WHAT IS EXPECTED:
Search the data below for the string "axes" and copy all lines where it shows up.

INFORMATION PROVIDED:

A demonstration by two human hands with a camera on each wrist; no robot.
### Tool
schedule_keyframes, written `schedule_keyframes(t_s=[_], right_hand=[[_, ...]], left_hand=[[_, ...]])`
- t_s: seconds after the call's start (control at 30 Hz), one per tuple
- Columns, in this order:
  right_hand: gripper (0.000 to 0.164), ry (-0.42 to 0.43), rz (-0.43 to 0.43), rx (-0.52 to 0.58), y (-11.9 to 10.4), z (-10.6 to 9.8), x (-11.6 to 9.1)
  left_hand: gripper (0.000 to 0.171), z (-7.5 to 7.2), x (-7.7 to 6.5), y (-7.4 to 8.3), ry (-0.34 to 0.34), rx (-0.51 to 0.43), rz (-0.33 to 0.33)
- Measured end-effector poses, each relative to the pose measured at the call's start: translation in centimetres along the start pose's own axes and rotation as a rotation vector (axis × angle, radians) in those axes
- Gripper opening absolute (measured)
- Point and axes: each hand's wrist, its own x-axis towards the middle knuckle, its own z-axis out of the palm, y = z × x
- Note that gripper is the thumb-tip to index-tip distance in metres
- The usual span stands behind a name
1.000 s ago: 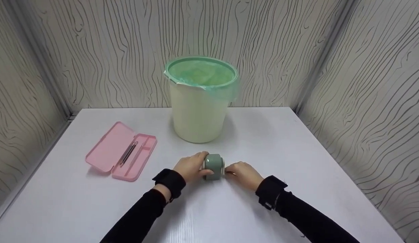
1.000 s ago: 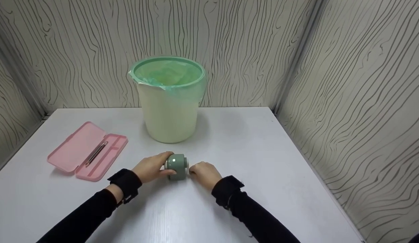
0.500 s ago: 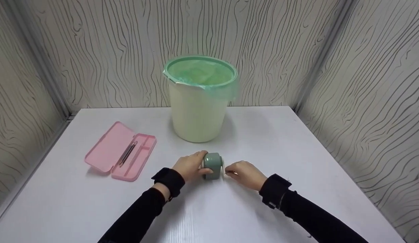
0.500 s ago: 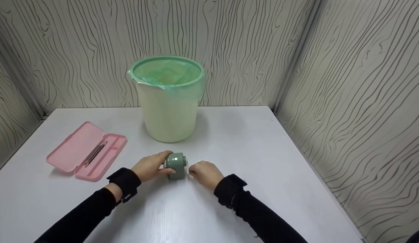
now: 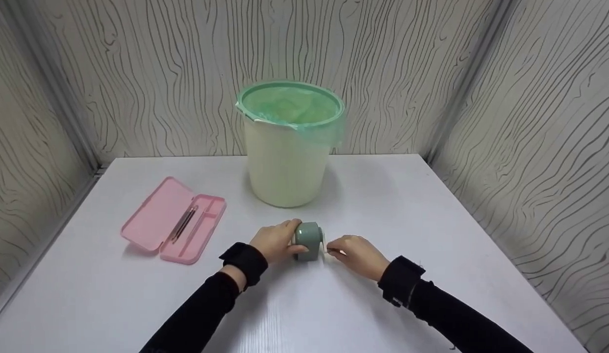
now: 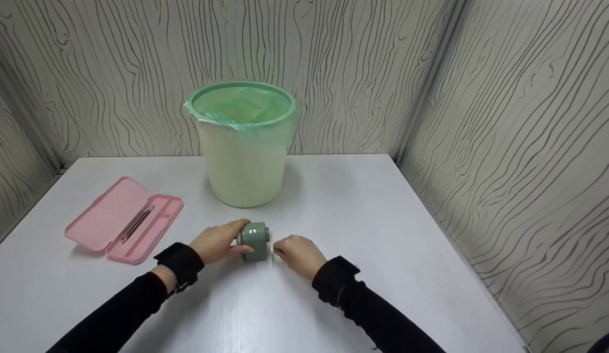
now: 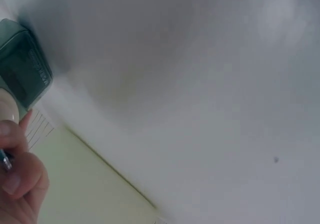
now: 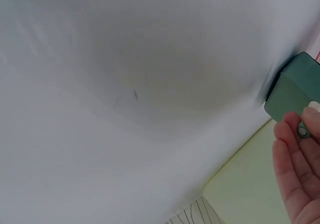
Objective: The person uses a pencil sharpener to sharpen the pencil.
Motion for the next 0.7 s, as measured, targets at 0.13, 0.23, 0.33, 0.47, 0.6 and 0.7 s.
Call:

EXPECTED ANSWER:
- Measured end-effector poses, each relative to the pose measured at the call's start: translation in centimetres along the start pose's own axes and rotation as a rotation vector (axis × angle, radians) in those axes
- Point and axes: each hand's wrist, its own x-axis towards the middle knuckle, its own z-axis out of the palm, y = z × x

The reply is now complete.